ABOUT THIS EXERCISE => Retype all of the data shown below, keeping every character the same.

GIVEN DATA =>
********************

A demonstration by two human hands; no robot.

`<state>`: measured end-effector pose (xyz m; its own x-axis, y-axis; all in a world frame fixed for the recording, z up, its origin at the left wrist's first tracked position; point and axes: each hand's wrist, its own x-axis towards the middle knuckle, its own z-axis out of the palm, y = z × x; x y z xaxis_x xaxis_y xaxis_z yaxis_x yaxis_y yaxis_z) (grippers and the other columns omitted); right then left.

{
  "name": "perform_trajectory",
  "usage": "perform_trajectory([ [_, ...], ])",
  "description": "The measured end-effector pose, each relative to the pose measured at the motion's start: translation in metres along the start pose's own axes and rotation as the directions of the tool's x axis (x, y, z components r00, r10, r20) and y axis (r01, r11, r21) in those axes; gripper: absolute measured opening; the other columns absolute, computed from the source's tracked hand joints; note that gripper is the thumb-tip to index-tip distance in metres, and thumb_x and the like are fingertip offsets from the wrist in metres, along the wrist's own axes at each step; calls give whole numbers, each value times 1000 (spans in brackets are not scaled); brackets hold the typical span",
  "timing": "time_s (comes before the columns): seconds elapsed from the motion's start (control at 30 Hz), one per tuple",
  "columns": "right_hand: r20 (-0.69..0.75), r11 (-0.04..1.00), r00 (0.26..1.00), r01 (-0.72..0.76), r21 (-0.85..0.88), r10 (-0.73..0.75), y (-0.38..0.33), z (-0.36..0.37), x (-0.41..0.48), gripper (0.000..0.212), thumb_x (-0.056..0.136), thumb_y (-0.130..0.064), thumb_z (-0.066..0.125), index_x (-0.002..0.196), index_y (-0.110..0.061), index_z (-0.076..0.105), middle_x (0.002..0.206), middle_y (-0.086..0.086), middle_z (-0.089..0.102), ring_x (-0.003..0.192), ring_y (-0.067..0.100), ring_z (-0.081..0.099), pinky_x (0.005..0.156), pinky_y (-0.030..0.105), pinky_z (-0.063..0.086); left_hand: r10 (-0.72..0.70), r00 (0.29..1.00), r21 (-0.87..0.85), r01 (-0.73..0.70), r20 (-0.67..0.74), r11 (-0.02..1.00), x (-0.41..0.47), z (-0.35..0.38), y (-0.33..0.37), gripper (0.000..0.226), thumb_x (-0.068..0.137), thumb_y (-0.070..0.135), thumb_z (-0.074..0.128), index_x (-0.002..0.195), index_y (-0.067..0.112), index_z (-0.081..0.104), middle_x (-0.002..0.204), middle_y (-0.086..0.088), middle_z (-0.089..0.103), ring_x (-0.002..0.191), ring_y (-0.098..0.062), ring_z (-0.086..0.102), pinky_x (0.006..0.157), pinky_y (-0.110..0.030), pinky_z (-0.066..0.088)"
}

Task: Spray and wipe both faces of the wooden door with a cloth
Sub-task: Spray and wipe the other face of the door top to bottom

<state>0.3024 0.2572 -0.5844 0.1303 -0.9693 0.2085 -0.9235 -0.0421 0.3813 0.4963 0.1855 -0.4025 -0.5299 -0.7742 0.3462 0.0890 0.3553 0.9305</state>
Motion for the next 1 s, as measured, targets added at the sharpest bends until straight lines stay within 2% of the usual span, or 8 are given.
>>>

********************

RESPONSE TO THIS EXERCISE =>
A demonstration by two human hands; no robot.

`<state>`: measured end-effector pose (xyz m; its own x-axis, y-axis; all in a world frame fixed for the recording, z up, its origin at the left wrist's first tracked position; point and axes: each hand's wrist, its own x-axis towards the middle knuckle, its own z-axis out of the palm, y = z × x; x y z xaxis_x xaxis_y xaxis_z yaxis_x yaxis_y yaxis_z) (grippers and the other columns omitted); right then left.

{
  "name": "perform_trajectory",
  "usage": "perform_trajectory([ [_, ...], ])",
  "description": "The measured end-effector pose, each relative to the pose measured at the motion's start: translation in metres along the start pose's own axes and rotation as the directions of the tool's x axis (x, y, z components r00, r10, r20) and y axis (r01, r11, r21) in those axes; gripper: absolute measured opening; the other columns absolute, computed from the source's tracked hand joints; note that gripper is the thumb-tip to index-tip distance in metres, and thumb_x and the like are fingertip offsets from the wrist in metres, along the wrist's own axes at each step; calls give whole numbers, each value times 1000 (spans in brackets are not scaled); brackets hold the typical span",
  "timing": "time_s (comes before the columns): seconds elapsed from the motion's start (control at 30 Hz), one per tuple",
  "columns": "right_hand: r20 (-0.69..0.75), r11 (-0.04..1.00), r00 (0.26..1.00), r01 (-0.72..0.76), r21 (-0.85..0.88), r10 (-0.73..0.75), y (-0.38..0.33), z (-0.36..0.37), x (-0.41..0.48), gripper (0.000..0.212), thumb_x (-0.056..0.136), thumb_y (-0.130..0.064), thumb_z (-0.066..0.125), index_x (-0.002..0.196), index_y (-0.110..0.061), index_z (-0.076..0.105), middle_x (0.002..0.206), middle_y (-0.086..0.086), middle_z (-0.089..0.102), ring_x (-0.003..0.192), ring_y (-0.067..0.100), ring_z (-0.081..0.099), pinky_x (0.005..0.156), pinky_y (-0.030..0.105), pinky_z (-0.063..0.086); left_hand: r10 (-0.72..0.70), r00 (0.29..1.00), r21 (-0.87..0.85), r01 (-0.73..0.70), r20 (-0.67..0.74), r11 (-0.02..1.00), x (-0.41..0.47), z (-0.35..0.38), y (-0.33..0.37), gripper (0.000..0.226), thumb_x (-0.068..0.137), thumb_y (-0.070..0.135), thumb_z (-0.074..0.128), index_x (-0.002..0.195), index_y (-0.067..0.112), index_z (-0.081..0.104), middle_x (-0.002..0.204), middle_y (-0.086..0.088), middle_z (-0.089..0.103), ring_x (-0.002..0.191), ring_y (-0.098..0.062), ring_z (-0.086..0.102), pinky_x (0.006..0.157), pinky_y (-0.110..0.030), pinky_z (-0.066..0.088)"
}

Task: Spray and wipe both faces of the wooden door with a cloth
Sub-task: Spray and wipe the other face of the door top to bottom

<state>0.3024 0.2572 -0.5844 0.1303 -0.9693 0.2085 -0.9235 -0.0421 0.3813 0.4963 0.1855 -0.4025 -0.5299 -0.7742 0.3462 0.0890 0.3553 0.9305</state>
Motion for the next 1 s, as measured, targets added at the sharpest bends until straight lines stay within 2% of the usual span, or 8 are given.
>>>

The requested output has been fully supplied.